Brüssel (OTS) – „Am Sonntag ist es wieder einmal so weit: Wir stellen
die Uhr in der
Nacht um eine Stunde vor und verlieren so eine Stunde wertvollen
Schlaf. Dabei ist längst bekannt, dass die zweimal jährliche
Zeitumstellung keine Vorteile hat, aber dafür einige Belastungen mit
sich bringt. Die einst erhoffte Energieeinsparung wurde niemals
realisiert. Dafür leiden vor allem Kinder und ältere Menschen unter
der Störung ihrer inneren Uhr. Daher hat das Europaparlament schon
vor Jahren für die Abschaffung dieser überholten Praxis gestimmt.

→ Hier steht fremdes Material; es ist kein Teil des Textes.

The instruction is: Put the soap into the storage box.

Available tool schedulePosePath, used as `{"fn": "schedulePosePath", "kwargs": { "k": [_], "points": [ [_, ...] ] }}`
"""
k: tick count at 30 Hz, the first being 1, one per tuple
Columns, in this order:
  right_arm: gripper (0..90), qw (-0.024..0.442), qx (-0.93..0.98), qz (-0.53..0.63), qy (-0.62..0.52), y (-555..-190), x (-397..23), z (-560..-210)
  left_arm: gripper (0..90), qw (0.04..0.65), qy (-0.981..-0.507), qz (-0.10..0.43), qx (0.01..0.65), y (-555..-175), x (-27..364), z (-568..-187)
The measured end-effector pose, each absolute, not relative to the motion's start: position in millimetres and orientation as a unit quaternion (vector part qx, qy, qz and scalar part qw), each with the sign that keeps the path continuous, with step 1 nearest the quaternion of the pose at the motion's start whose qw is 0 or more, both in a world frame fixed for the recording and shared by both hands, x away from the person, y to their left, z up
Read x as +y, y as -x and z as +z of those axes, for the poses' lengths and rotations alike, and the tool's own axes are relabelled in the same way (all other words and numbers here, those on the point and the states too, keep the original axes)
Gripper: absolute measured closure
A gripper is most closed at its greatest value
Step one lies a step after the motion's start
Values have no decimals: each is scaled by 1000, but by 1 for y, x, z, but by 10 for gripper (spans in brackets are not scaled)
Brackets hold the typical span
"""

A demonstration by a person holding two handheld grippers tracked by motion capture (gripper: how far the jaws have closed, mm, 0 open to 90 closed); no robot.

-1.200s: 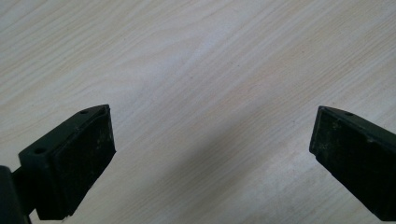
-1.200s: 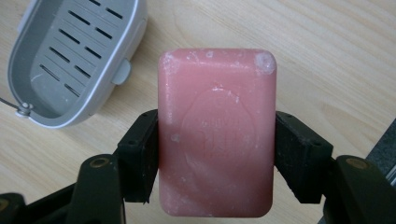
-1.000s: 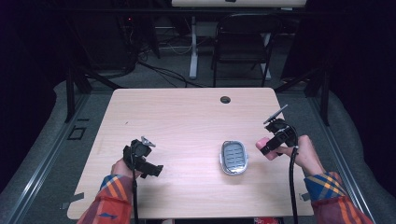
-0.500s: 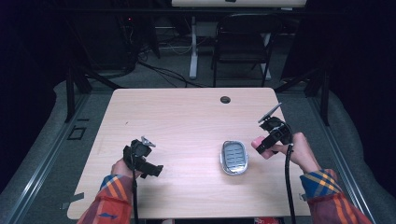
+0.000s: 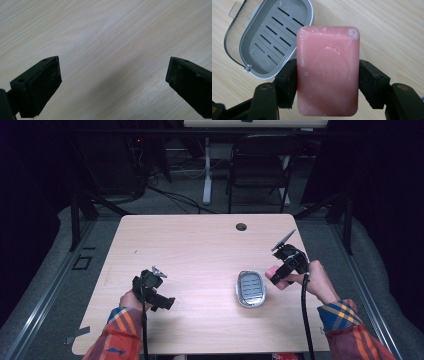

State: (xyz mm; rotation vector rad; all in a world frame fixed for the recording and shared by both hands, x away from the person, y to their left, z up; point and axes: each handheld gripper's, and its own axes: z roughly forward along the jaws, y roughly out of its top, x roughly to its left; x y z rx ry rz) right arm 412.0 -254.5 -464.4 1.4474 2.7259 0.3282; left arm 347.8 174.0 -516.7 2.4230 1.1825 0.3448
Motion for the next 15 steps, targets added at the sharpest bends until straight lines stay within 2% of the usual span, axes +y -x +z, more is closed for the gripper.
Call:
{"fn": "schedulePosePath", "kwargs": {
  "k": [15],
  "points": [
    [372,21,882,103,-459,-414,-236,-466,0,209,-873,123,423,-347,174,-517]
  ]
}}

Bleiben wir am besten gleich bei der Sommerzeit und verzichten auf
die nächste Zeitumstellung im Herbst“, sagt die ÖVP-Europaabgeordnete
Sophia Kircher.
Neue Dynamik in den langwierigen Prozess der Abschaffung der
zweimal jährlichen Zeitumstellung könnte es unter dem EU-Vorsitz
Irlands ab Juli 2026 geben. „Die irischen Kollegen setzen sich zum
Teil intensiv für die Beibehaltung der Sommerzeit ein und möchten das
Thema auf die Agenda setzen und endlich weiterbringen“, sagt Kircher.
Das Europaparlament hat 2019 für die Abschaffung der zweimal
jährlichen Zeitumstellung gestimmt. Im Rat der Mitgliedstaaten konnte
bisher keine gemeinsame Position darüber gefunden werden.